- [Instructions for the task]
Retype each line below without a single alteration.

- [Provided data]
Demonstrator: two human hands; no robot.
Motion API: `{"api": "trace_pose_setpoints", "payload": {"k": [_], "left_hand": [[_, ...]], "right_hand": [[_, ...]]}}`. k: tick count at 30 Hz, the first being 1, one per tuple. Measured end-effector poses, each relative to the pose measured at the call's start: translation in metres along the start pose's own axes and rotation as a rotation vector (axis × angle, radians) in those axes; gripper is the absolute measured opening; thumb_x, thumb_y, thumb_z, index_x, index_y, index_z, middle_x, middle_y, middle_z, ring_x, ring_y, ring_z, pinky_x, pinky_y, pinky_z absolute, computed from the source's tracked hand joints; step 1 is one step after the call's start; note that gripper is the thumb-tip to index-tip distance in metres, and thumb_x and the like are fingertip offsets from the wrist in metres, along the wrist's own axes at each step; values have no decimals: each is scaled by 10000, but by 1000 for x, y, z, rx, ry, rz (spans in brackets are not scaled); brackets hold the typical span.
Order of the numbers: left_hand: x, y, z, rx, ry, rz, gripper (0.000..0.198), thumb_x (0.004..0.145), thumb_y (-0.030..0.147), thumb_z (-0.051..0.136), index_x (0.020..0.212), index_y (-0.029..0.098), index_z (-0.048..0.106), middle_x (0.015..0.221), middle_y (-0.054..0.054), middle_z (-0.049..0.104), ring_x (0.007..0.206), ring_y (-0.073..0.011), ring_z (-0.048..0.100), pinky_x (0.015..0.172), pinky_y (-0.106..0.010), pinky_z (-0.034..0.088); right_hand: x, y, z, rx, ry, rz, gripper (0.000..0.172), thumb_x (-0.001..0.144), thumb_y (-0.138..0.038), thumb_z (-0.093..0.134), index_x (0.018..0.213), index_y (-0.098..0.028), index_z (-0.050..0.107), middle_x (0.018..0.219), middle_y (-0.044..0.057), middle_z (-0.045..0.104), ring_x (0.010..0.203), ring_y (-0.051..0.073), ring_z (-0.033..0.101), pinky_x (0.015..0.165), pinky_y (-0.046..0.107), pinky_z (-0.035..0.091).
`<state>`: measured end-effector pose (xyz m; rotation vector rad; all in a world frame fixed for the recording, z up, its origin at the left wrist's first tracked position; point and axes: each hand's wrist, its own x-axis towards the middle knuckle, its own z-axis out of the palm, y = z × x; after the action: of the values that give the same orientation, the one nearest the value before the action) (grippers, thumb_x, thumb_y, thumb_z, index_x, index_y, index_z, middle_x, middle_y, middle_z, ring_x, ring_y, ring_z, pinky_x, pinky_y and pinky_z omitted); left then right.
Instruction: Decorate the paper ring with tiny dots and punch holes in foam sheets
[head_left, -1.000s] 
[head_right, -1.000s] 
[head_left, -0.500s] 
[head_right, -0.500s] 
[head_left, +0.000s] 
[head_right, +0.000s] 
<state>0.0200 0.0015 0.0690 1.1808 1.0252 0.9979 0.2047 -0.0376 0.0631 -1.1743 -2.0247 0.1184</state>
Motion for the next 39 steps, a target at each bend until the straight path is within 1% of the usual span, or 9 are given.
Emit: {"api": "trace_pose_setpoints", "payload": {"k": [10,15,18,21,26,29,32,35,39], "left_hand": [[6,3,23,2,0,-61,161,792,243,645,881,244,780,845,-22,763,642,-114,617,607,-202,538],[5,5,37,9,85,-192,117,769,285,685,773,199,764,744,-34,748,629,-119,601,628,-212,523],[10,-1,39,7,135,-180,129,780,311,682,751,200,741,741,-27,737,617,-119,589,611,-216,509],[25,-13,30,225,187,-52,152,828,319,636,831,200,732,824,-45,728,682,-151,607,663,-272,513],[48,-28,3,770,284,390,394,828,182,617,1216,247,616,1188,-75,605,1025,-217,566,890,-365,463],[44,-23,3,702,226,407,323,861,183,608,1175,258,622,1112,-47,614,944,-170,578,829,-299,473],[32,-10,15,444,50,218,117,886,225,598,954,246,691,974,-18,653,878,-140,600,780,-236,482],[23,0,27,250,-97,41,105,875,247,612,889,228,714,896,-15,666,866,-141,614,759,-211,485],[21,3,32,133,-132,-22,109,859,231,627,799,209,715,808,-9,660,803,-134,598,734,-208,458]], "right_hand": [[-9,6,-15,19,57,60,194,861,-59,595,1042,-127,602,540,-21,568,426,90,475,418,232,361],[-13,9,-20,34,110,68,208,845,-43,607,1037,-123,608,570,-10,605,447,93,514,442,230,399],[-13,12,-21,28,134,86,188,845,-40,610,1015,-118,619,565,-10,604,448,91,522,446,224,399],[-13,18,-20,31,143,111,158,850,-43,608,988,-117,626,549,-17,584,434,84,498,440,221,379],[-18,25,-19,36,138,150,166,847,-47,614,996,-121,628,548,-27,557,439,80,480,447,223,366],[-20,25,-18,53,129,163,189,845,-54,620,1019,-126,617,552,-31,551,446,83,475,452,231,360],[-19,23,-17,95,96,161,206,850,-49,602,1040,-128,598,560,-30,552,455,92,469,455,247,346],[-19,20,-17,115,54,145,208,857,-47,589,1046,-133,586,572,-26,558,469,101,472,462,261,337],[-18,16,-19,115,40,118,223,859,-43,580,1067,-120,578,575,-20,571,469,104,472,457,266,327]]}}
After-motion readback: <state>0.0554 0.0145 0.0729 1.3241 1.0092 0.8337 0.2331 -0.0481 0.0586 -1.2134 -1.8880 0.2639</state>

- [Exercise output]
Demonstrator: two human hands; no robot.
Motion API: `{"api": "trace_pose_setpoints", "payload": {"k": [_], "left_hand": [[_, ...]], "right_hand": [[_, ...]]}}`. k: tick count at 30 Hz, the first being 1, one per tuple. Measured end-effector poses, each relative to the pose measured at the call's start: translation in metres along the start pose's own axes and rotation as a rotation vector (axis × angle, radians) in those axes; gripper is the absolute measured opening; thumb_x, thumb_y, thumb_z, index_x, index_y, index_z, middle_x, middle_y, middle_z, ring_x, ring_y, ring_z, pinky_x, pinky_y, pinky_z absolute, computed from the source's tracked hand joints; step 1 is one step after the call's start; note that gripper is the thumb-tip to index-tip distance in metres, and thumb_x and the like are fingertip offsets from the wrist in metres, along the wrist's own axes at each step; values have no decimals: each is scaled by 10000, but by 1000 for x, y, z, rx, ry, rz (spans in brackets are not scaled); brackets hold the typical span.
Order of the numbers: left_hand: x, y, z, rx, ry, rz, gripper (0.000..0.198), thumb_x (0.004..0.145), thumb_y (-0.030..0.147), thumb_z (-0.051..0.136), index_x (0.020..0.212), index_y (-0.029..0.098), index_z (-0.048..0.106), middle_x (0.015..0.221), middle_y (-0.054..0.054), middle_z (-0.049..0.104), ring_x (0.007..0.206), ring_y (-0.073..0.011), ring_z (-0.048..0.100), pinky_x (0.015..0.172), pinky_y (-0.106..0.010), pinky_z (-0.034..0.088); right_hand: x, y, z, rx, ry, rz, gripper (0.000..0.172), thumb_x (-0.001..0.144), thumb_y (-0.138..0.038), thumb_z (-0.093..0.134), index_x (0.018..0.213), index_y (-0.098..0.028), index_z (-0.050..0.107), middle_x (0.018..0.219), middle_y (-0.044..0.057), middle_z (-0.045..0.104), ring_x (0.010..0.203), ring_y (-0.051..0.073), ring_z (-0.033..0.101), pinky_x (0.015..0.165), pinky_y (-0.046..0.107), pinky_z (-0.035..0.091).
`<state>`: measured end-effector pose (xyz m; rotation vector rad; all in a world frame fixed for the recording, z up, its origin at the left wrist's first tracked position; point and axes: each hand's wrist, its own x-axis towards the middle knuckle, its own z-axis out of the palm, y = z × x; after the action: of the values that give the same orientation, the one nearest the value before the action) (grippers, thumb_x, thumb_y, thumb_z, index_x, index_y, index_z, middle_x, middle_y, middle_z, ring_x, ring_y, ring_z, pinky_x, pinky_y and pinky_z omitted); left then right.
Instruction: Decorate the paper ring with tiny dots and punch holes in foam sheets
[head_left, -1.000s] 
[head_right, -1.000s] 
[head_left, -0.500s] 
[head_right, -0.500s] 
[head_left, +0.000s] 
[head_right, +0.000s] 
<state>0.0200 0.0015 0.0690 1.1808 1.0252 0.9979 0.2047 -0.0376 0.0631 -1.1743 -2.0247 0.1184</state>
Motion for the next 39 steps, a target at each bend until the straight path is within 1% of the usual span, or 9 are given.
Emit: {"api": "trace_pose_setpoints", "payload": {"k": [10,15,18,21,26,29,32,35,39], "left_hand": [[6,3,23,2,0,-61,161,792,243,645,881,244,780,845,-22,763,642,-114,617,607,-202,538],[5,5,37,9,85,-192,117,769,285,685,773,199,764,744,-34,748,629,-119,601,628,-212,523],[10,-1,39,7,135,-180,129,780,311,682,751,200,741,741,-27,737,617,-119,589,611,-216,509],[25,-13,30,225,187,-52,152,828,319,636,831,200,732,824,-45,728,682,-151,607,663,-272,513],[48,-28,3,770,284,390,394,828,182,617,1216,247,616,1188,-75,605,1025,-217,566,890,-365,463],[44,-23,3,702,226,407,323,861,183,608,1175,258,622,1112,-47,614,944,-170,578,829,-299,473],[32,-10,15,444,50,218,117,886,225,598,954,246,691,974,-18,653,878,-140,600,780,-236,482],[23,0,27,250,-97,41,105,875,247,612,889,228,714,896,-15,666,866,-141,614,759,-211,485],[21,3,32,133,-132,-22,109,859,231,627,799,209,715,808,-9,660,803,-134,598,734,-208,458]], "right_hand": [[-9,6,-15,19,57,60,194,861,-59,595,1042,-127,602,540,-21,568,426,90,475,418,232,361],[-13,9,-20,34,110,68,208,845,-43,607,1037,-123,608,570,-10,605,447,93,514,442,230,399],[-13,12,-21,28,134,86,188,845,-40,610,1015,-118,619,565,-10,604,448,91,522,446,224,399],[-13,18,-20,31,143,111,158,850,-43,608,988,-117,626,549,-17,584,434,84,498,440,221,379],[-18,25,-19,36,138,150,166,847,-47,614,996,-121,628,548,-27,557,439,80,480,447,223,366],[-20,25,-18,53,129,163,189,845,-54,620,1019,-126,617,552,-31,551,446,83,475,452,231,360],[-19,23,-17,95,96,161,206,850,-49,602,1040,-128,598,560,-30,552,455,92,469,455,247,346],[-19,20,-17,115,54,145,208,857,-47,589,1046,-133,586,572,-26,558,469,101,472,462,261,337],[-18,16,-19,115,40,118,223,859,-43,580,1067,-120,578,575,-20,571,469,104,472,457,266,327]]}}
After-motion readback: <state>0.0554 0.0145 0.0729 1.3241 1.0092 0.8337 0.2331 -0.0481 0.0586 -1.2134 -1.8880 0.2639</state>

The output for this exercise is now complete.